The advocates of Hindutva often use the term pseudo-secularism to refer to laws which they believe are very favourable towards the minorities. They point to the different standards for Hindus, Muslims and Christians. They oppose what they see as a 'separate-but-equal' system; some supporters of Hindutva see it as the Indian National Congress party's effort to woo the sizeable minority vote bank at the expense of true equality. The subject of a Uniform Civil Code, which would remove special religion-based provisions for different religions (Hindus, Muslims, Christians, etc) from the Indian Constitution, is thus one of the main political planks of Hindutva. The Uniform Civil Code is opposed by Muslims, Christians and parties like the Indian National Congress and The Communist Party of India (Marxist).

Hindutva followers question differential laws in terms of marriage and divorce and ask why in a secular democracy Muslims are allowed polygamy, but Hindus or Christians are prosecuted for doing the same.

Christians are also given separate laws for divorce, which is more difficult for them than for Hindus. The amendment of the Indian constitution by the late Prime Minister Rajiv Gandhi to overturn a Supreme Court judgment under pressure from the conservative Muslims incensed some Hindus who became Hindutva supporters. The amended laws, more in tune with the Shariat, reduced the rights that divorced Muslim women previously had.

Followers feel that Hindutva speaks for the Hindu majority in India. They also often feel that secular democracy implies equal laws for all religions, and want a Uniform Civil Code passed for the same reason.
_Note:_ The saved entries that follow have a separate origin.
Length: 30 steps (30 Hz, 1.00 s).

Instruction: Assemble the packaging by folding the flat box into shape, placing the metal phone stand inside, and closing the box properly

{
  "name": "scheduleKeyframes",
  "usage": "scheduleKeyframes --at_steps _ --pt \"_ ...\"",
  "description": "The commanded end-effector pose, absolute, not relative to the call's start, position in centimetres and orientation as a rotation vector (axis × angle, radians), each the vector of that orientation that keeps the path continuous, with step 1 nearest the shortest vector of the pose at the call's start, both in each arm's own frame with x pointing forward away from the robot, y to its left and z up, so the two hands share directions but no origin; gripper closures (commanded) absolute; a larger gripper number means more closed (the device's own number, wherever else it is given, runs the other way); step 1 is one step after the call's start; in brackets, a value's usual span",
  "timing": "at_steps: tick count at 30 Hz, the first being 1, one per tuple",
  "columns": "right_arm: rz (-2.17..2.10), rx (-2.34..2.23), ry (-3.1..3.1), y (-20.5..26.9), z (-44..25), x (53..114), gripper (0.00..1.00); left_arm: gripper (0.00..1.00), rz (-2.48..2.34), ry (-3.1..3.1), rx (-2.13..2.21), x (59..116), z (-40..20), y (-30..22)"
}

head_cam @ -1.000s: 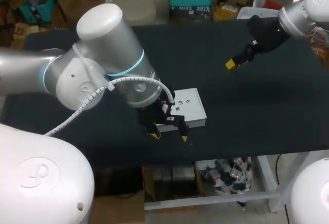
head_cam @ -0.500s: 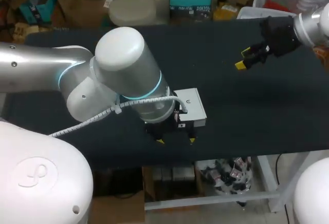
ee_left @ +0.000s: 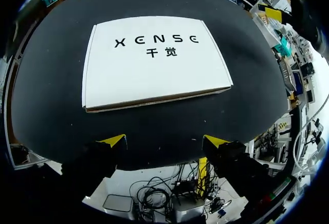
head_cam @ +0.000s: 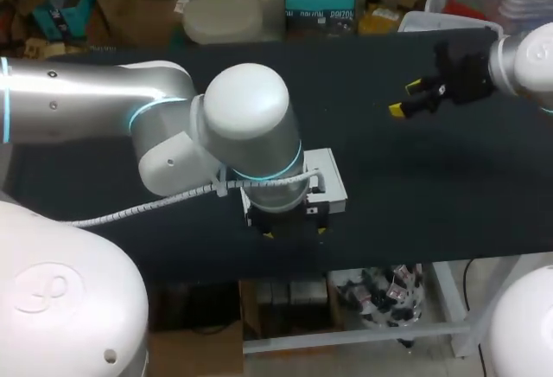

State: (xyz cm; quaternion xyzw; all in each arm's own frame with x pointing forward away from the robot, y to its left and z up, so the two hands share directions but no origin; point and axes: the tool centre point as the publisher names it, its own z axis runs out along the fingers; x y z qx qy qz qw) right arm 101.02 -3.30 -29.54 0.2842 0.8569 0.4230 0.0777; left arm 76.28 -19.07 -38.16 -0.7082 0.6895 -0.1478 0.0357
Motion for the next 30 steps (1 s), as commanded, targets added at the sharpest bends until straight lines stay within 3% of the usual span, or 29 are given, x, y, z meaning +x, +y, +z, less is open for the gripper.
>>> scheduleKeyframes --at_steps 1,30 --pt "1.235 0.888 2.522 -3.1 -30.1 101.0 0.0 0.0 -0.165 1.974 -2.109 76.9 -39.0 -19.8" --pt "1.254 0.95 2.479 -4.0 -30.9 102.2 0.0 0.0 -0.088 1.982 -2.226 81.3 -40.0 -19.1"
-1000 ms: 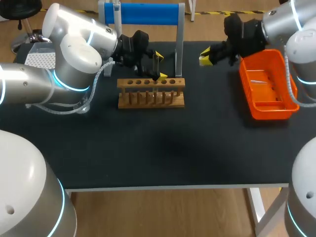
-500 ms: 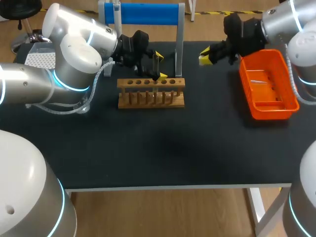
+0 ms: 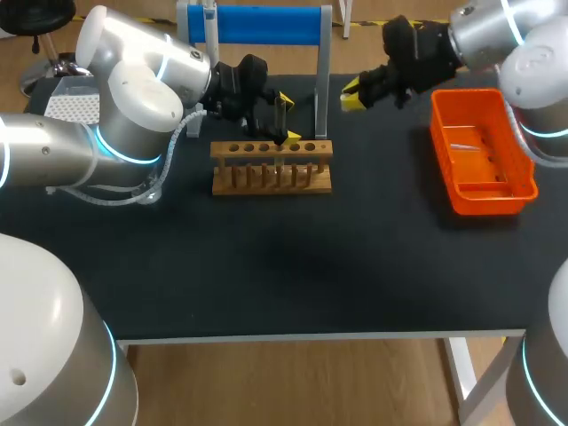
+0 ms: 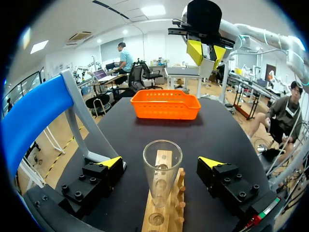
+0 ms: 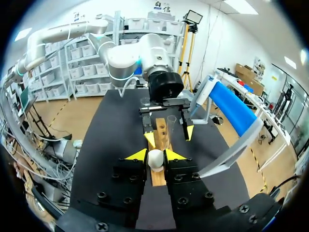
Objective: Invert the test tube, pick up the pipette, mount the tip to pipette, aspirate from beaker and dispense into the tube, eject the tip, return the pipette, and cap with the stopper.
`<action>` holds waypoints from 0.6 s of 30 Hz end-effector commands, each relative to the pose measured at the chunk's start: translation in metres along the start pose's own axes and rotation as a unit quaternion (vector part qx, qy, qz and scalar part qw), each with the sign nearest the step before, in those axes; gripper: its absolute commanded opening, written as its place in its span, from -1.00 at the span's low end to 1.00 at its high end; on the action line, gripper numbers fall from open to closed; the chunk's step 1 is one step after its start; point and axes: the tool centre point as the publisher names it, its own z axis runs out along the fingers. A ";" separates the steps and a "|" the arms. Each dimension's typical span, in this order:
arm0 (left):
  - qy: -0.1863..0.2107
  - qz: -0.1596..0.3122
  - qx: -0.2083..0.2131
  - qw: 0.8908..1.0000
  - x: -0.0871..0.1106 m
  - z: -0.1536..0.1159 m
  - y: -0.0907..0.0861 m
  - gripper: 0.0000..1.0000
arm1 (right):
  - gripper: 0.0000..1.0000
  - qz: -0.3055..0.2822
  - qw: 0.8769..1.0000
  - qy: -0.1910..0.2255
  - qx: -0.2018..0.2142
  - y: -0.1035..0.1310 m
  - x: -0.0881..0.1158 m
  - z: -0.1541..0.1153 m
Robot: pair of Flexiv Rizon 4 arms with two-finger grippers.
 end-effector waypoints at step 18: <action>0.001 0.000 0.000 1.000 0.000 0.000 0.000 1.00 | -1.00 -0.027 0.998 0.052 0.029 0.055 -0.035 0.053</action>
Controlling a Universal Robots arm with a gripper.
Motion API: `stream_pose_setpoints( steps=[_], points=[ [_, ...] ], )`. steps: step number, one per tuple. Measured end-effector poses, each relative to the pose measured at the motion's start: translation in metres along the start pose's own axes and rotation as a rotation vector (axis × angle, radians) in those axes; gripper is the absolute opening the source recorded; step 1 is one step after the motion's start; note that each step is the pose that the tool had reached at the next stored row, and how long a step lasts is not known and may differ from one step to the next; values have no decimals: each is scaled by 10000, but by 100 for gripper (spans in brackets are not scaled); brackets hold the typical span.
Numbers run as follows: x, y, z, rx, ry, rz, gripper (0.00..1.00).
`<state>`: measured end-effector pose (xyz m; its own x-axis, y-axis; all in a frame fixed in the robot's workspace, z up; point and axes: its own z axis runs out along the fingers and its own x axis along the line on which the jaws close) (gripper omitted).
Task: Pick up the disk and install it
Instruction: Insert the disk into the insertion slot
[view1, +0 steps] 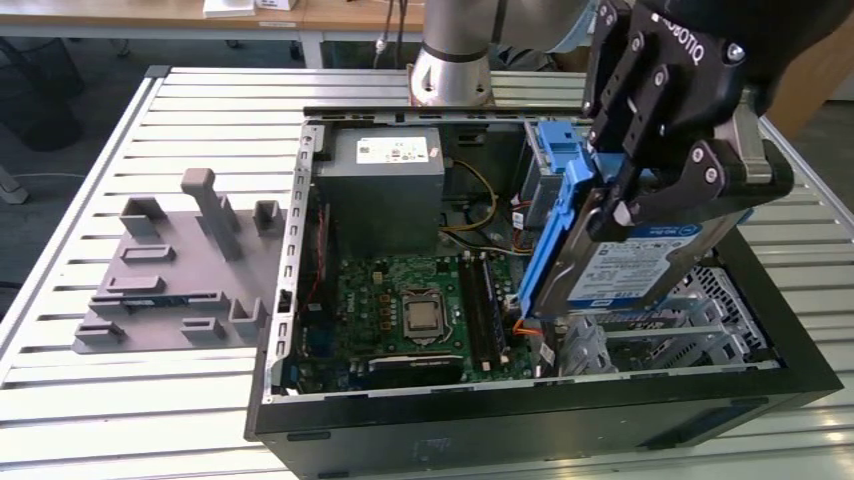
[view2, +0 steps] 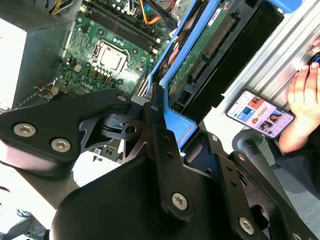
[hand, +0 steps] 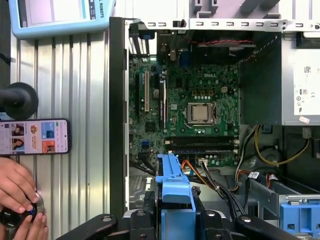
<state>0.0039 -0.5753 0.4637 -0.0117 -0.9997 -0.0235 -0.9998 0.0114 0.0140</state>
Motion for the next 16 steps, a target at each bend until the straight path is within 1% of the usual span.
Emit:
stream_pose_setpoints(
  steps=[3,8,9,14,16],
  points=[
    [14,-39,47,-1,2,0,36],
    [21,-202,67,-9,3,0,36],
    [20,-214,67,-12,3,-1,36],
    [21,-215,67,-13,2,0,36],
    [21,-235,67,-14,2,-1,36]
  ],
)
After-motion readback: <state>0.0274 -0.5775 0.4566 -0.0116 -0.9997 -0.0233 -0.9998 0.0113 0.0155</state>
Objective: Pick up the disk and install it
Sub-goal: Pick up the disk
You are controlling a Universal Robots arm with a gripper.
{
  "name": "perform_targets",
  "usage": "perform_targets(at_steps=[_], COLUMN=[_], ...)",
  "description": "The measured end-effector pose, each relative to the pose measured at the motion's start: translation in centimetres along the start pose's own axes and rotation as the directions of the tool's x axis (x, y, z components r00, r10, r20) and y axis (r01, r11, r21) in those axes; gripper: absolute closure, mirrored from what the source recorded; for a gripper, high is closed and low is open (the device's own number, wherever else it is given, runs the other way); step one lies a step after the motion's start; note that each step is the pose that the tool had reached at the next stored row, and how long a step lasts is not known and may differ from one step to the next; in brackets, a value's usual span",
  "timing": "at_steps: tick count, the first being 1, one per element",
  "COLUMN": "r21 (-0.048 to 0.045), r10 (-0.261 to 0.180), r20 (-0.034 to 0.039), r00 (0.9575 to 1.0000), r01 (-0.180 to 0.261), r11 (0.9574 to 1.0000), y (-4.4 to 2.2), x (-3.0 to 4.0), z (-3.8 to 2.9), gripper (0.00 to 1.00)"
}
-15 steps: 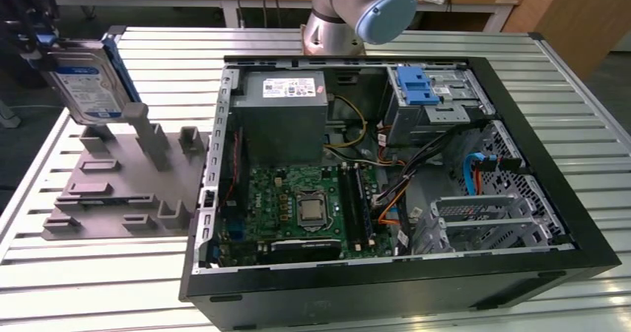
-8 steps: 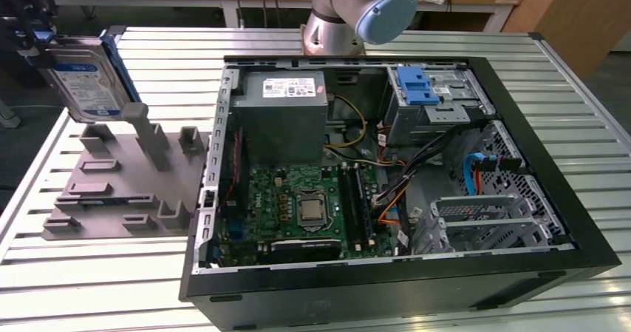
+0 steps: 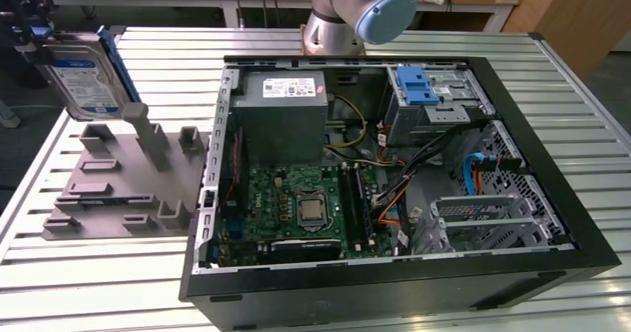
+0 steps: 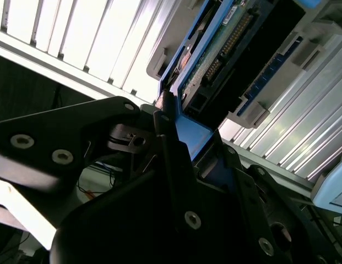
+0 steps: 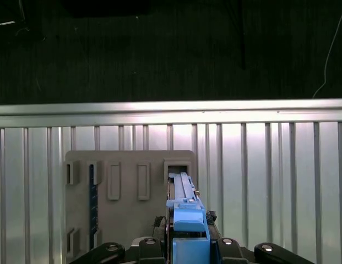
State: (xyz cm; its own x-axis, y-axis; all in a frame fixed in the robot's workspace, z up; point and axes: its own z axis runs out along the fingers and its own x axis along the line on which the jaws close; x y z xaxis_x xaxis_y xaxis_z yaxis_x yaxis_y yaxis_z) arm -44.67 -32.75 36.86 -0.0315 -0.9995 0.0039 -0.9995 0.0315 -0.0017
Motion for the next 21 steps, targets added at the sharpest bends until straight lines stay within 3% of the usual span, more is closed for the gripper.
perform_targets(at_steps=[21], r21=[-0.0001], r10=[0.0], r20=[0.0], r00=[1.0], r01=[0.0], r11=[1.0], y=[0.0], x=[0.01], z=[-1.41], gripper=[0.64])
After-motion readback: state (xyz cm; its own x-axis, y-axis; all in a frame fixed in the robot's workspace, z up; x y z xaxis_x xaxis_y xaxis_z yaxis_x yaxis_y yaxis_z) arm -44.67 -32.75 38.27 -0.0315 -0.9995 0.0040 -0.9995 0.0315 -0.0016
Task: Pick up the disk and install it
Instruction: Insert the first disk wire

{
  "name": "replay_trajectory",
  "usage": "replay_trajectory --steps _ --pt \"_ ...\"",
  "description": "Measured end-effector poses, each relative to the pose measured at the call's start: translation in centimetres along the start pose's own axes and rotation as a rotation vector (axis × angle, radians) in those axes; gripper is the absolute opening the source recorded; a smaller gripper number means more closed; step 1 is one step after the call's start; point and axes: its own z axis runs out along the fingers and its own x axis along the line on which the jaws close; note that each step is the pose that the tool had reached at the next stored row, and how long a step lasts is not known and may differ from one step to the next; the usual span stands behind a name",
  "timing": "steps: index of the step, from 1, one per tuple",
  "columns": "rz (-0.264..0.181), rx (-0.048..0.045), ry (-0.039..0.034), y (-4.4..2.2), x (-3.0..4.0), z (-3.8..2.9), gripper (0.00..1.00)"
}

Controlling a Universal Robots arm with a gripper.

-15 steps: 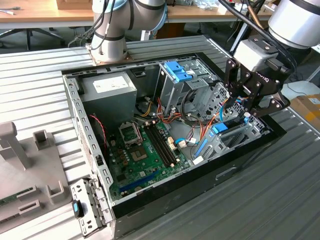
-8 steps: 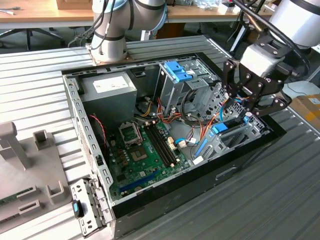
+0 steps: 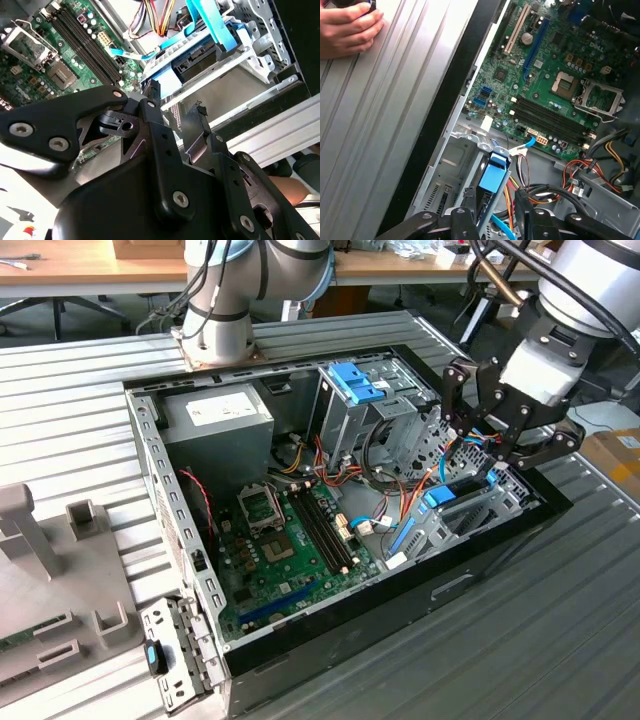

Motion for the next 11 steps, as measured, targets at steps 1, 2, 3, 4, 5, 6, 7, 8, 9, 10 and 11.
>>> replay_trajectory --steps 1,2,3,4,5,6,7,8,9,10,11 --pt "-0.014 -0.0002 -0.0005 -0.07 0.02 0.01 0.44" --pt "-0.024 -0.0005 -0.0008 -0.13 0.04 0.01 0.44" --pt "-0.025 -0.0006 -0.0008 -0.12 0.04 0.00 0.44" --pt "-0.026 -0.0006 -0.0009 -0.12 0.04 0.00 0.44" --pt "-0.026 -0.0006 -0.0009 -0.13 0.04 0.01 0.44" --pt "-0.026 -0.0006 -0.0009 -0.13 0.04 0.01 0.44" --pt "-0.026 -0.0006 -0.0009 -0.13 0.04 0.01 0.44" --pt "-0.026 -0.0006 -0.0009 -0.13 0.04 0.01 0.44" --pt "-0.026 -0.0006 -0.0009 -0.13 0.04 0.00 0.44" --pt "-0.026 -0.0006 -0.0008 -0.29 0.11 0.01 0.44" --pt "-0.026 -0.0006 -0.0009 -0.46 0.20 0.01 0.44"
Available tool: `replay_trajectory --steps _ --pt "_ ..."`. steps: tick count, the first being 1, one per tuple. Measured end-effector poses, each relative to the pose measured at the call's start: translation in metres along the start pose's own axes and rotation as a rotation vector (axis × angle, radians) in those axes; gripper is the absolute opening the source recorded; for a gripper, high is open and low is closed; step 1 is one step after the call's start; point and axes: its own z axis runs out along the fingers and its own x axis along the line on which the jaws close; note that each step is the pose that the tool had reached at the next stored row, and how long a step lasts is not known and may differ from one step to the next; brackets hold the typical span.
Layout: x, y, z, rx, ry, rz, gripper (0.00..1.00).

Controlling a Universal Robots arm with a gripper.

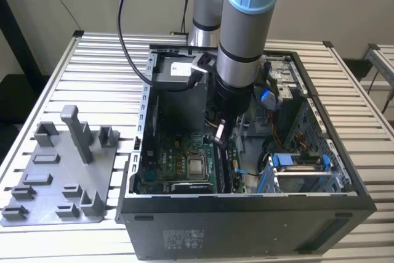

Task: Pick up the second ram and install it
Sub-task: 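Press down the second ram until it locks into place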

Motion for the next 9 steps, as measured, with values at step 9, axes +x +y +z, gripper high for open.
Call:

One must also differentiate between the word "secularism" as used in the Western and Indian contexts. Secularism in the West implies "separation of church & state" whereas secularism in India means "equal respect for all religions".

Among the goals of the Hindutva organisations in modern India is a reversing of the invasions by conquerors. They include demands to convert disputed historical monuments into temples . This statement comes from the fact that when Pope John Paul II came to India, he called for an entire conversion of Asia in the lines of that carried out in Europe and Africa in the earlier millennia.

Hindutva groups are overwhelmingly supportive of the Jewish State of Israel, including Savarkar himself, who supported Israel during its formation. RSS is the most pro-Israel group in India at present and actively praised the efforts of Ariel Sharon when he visited India . R.S.S spokesperson Ram Madhav recently expressed support for Israel (when the far left Marxists and Islamists in India routinely attack Israel and Jews and have, in fact, accused Israel and Zionists of "fascistic" inclinations as well) when he said:

Views on Indian History

Further information: Indigenous Aryans and Aryan Invasion Theory (history and controversies)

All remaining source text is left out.